With the help of graduate student Ekaterina Esaulova, who works in the lab of Maxim Artyomov, PhD, an associate professor of pathology and immunology, the researchers analyzed immune cells in the tumors of the mice treated with the TREM2 antibody alone. They found that suppressive macrophages were largely missing and that T cells were plentiful and active, indicating that blocking TREM2 is an effective means of boosting anti-tumor T cell activity.

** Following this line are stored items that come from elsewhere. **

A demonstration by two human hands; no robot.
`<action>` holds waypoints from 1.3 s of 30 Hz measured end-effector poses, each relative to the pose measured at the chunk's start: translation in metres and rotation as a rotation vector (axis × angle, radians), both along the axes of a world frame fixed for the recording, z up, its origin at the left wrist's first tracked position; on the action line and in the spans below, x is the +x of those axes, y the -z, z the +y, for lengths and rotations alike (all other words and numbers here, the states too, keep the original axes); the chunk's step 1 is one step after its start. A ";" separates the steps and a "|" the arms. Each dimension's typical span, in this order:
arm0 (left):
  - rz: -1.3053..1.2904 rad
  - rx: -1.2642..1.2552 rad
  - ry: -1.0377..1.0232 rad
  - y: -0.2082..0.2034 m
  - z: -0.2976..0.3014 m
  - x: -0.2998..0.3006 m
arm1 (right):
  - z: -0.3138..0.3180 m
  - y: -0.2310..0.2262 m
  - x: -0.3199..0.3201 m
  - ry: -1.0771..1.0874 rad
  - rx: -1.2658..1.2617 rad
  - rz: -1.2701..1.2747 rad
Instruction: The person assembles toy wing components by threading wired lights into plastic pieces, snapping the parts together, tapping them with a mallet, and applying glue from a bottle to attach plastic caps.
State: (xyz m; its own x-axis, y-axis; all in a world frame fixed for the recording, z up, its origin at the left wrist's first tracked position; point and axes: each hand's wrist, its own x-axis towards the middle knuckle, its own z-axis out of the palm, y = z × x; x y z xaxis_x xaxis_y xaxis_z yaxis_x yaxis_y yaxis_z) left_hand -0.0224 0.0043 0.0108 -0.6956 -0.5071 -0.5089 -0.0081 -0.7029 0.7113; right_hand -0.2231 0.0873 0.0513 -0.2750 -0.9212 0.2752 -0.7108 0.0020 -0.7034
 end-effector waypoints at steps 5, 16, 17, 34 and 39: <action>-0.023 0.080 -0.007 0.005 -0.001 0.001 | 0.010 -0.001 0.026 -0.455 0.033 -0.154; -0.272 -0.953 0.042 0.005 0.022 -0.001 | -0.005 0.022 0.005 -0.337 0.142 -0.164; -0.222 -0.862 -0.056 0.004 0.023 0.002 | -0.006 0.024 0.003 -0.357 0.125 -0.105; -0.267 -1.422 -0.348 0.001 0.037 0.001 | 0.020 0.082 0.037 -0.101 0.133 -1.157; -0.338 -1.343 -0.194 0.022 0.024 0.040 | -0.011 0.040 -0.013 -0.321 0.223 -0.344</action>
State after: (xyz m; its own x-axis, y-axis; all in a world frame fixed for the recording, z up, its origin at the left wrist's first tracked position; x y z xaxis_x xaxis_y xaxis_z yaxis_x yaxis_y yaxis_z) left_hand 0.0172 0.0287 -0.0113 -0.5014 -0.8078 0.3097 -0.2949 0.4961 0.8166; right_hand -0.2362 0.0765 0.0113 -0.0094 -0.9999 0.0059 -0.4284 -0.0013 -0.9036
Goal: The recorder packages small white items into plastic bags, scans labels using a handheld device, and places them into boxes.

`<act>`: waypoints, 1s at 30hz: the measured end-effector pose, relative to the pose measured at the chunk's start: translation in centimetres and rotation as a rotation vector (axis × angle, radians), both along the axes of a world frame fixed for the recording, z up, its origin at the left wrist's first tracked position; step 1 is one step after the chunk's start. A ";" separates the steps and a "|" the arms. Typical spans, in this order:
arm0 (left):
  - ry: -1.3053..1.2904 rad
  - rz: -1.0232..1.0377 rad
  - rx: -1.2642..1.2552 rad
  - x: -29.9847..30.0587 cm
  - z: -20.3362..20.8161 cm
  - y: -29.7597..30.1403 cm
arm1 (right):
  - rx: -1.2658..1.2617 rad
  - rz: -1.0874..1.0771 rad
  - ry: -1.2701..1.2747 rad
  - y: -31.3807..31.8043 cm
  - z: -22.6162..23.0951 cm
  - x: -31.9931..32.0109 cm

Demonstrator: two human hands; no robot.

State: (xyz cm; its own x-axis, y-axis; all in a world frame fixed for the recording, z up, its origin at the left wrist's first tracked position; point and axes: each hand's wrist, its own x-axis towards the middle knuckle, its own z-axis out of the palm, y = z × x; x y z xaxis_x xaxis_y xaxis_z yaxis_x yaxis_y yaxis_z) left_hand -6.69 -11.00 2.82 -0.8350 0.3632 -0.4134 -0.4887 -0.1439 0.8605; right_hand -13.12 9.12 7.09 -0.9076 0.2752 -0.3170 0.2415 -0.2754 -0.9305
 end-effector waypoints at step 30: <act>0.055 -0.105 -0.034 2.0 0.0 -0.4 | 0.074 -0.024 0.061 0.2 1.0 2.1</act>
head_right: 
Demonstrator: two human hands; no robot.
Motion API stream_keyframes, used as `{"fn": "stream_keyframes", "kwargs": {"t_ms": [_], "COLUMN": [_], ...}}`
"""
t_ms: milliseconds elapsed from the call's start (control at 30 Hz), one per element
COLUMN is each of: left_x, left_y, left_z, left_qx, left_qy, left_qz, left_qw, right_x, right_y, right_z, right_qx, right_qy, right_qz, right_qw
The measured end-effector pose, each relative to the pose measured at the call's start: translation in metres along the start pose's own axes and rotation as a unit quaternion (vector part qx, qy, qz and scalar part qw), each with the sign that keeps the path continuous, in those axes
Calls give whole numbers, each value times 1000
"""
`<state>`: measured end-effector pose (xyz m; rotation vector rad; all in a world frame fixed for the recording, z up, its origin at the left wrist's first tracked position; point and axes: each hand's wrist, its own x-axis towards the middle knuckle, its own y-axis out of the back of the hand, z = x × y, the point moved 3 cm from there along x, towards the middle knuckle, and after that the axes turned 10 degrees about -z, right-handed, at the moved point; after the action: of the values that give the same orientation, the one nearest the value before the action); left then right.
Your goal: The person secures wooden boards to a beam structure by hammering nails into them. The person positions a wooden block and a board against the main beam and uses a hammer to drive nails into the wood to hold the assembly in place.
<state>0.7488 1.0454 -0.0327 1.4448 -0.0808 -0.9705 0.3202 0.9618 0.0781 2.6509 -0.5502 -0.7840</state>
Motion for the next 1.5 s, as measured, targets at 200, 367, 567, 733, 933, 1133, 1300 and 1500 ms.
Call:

Further experiments revealed that macrophages with TREM2 are found in many kinds of cancers. To assess the relationship between TREM2 expression and clinical outcomes, the researchers turned to The Cancer Genome Atlas, a publicly available database of cancer genetics jointly maintained by the National Cancer Institute and the National Human Genome Research Institute. They found that higher levels of TREM2 correlated with shorter survival in both colorectal cancer and breast cancer.
The researchers are now expanding their study of TREM2 to other kinds of cancers to see whether TREM2 inhibition is a promising strategy for a range of cancers.
“We saw that TREM2 is expressed on over 200 cases of human cancers and different subtypes, but we have only tested models of the colon, sarcoma and breast, so there are other models to test,” Molgora said. “And then we also have a mouse model with a human version of TREM2.”
Added Colonna: “The next step is to do the animal model using the human antibody. And then if that works, we’d be ready, I think, to go into a clinical trial.”